» **Required action**
Print exactly the lines below between the line holding "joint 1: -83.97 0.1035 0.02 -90" and the line holding "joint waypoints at", inclusive, and nothing more.

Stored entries
____

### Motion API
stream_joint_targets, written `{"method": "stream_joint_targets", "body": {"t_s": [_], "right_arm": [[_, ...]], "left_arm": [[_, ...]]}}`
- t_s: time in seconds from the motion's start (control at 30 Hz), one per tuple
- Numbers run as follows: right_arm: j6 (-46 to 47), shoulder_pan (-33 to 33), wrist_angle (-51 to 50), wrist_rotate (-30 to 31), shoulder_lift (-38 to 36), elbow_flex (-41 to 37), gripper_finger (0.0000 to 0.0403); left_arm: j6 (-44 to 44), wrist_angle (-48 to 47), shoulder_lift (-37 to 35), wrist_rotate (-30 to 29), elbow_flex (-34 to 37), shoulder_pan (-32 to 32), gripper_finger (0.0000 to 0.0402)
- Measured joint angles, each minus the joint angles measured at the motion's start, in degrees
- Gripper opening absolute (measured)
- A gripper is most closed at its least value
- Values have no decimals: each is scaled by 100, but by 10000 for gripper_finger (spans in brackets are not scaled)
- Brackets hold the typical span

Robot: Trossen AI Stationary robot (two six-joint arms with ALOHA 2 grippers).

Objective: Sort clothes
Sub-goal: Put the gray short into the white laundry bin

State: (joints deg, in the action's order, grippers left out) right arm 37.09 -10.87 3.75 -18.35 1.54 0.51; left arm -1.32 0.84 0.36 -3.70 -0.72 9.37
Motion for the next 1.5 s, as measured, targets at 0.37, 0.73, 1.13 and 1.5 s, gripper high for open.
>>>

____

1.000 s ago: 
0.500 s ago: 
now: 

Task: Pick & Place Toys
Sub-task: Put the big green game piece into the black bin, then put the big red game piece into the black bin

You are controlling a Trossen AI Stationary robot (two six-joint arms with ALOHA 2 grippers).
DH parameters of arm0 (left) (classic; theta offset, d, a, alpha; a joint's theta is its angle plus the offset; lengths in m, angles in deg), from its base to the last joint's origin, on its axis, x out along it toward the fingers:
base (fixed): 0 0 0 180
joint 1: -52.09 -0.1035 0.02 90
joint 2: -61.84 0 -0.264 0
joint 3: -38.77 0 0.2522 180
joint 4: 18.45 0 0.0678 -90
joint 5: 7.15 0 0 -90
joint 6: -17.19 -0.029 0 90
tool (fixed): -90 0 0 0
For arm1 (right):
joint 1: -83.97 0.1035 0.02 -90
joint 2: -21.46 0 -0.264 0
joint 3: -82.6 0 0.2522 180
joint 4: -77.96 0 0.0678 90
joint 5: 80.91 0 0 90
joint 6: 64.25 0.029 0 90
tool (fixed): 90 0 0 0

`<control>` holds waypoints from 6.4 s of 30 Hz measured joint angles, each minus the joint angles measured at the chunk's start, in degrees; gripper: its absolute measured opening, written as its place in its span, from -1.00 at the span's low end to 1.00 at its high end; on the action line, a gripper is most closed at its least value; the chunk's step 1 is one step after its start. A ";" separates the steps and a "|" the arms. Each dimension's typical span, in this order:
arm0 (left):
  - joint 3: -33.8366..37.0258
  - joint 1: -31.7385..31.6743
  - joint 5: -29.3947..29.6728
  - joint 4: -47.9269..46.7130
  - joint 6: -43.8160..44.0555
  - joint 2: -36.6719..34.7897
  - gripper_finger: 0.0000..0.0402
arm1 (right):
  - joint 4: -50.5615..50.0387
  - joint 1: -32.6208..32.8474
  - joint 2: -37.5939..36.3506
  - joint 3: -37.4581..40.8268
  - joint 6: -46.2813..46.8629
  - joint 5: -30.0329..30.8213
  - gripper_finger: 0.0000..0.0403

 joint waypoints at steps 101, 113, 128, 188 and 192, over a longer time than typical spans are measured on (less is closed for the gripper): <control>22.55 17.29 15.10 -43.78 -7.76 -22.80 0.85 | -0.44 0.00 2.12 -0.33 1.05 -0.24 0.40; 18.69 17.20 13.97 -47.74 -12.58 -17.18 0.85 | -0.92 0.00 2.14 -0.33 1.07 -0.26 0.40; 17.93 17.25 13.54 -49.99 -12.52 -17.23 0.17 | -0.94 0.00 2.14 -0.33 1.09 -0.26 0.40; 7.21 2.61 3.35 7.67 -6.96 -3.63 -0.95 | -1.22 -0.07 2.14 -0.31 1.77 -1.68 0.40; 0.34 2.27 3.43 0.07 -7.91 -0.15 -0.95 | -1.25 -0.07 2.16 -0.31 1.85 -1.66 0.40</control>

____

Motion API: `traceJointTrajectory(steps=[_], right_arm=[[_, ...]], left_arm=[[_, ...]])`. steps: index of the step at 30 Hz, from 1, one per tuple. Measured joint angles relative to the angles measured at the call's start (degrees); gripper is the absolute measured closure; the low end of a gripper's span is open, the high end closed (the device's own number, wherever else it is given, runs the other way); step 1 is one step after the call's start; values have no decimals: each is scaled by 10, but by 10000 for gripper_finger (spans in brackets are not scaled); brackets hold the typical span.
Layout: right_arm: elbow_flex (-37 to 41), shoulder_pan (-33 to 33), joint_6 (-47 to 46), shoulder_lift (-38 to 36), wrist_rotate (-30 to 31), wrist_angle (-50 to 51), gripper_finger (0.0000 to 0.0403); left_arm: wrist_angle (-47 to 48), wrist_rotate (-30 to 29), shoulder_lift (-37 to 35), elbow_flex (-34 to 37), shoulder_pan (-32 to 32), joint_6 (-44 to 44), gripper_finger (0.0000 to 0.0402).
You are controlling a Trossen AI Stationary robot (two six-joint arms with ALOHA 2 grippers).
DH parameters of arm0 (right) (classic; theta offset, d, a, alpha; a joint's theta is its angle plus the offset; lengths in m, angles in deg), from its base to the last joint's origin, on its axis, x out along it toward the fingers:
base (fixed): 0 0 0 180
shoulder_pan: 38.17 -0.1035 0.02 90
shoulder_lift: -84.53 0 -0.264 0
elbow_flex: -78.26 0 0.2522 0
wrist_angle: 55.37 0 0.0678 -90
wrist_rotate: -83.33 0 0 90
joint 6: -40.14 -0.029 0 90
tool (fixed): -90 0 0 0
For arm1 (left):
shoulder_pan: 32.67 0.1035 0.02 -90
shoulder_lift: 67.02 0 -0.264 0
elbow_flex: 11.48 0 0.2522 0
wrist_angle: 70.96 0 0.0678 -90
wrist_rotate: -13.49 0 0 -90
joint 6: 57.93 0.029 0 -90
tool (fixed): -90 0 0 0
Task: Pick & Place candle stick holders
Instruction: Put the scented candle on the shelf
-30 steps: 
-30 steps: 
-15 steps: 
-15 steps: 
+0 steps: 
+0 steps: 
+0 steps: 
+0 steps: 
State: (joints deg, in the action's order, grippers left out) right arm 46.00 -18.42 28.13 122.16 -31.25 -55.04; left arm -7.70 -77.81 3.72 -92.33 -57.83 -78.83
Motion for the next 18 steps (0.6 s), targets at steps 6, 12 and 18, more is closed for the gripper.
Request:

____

» **Task answer**
joint 1: -83.97 0.1035 0.02 -90
joint 2: -21.46 0 -0.264 0
joint 3: -82.6 0 0.2522 180
joint 4: -77.96 0 0.0678 90
joint 5: 80.91 0 0 90
joint 6: 64.25 0.029 0 90
tool (fixed): 90 0 0 0

`<control>` holds waypoints from 6.4 s of 30 Hz measured joint angles, each minus the joint angles measured at the chunk's start, in degrees; gripper: its absolute measured opening, written as its place in its span, from -1.00 at the span's low end to 1.00 at its high end; on the action line, a gripper is most closed at its least value; the chunk's step 1 is one step after its start. A ";" separates the steps and a "|" the arms. Each dimension's typical span, in this order:
arm0 (left):
  - joint 3: -33.8366..37.0258
  - joint 1: -31.7385..31.6743
  - joint 5: -29.3947..29.6728
  - joint 4: -47.9269..46.7130
  - joint 6: -43.8160..44.0555
  - joint 2: -36.6719..34.7897
  - gripper_finger: 0.0000..0.0402
arm1 (right):
  - joint 4: -50.5615..50.0387
  - joint 1: -32.6208..32.8474
  - joint 2: -37.5939..36.3506
  - joint 3: -37.4581..40.8268
  - joint 6: -46.2813..46.8629
  - joint 5: -30.0329..30.8213
  - gripper_finger: 0.0000..0.0403

 joint waypoints at steps 101, 113, 128, 188 and 192, over a longer time than typical spans are measured on (less is closed for the gripper): <control>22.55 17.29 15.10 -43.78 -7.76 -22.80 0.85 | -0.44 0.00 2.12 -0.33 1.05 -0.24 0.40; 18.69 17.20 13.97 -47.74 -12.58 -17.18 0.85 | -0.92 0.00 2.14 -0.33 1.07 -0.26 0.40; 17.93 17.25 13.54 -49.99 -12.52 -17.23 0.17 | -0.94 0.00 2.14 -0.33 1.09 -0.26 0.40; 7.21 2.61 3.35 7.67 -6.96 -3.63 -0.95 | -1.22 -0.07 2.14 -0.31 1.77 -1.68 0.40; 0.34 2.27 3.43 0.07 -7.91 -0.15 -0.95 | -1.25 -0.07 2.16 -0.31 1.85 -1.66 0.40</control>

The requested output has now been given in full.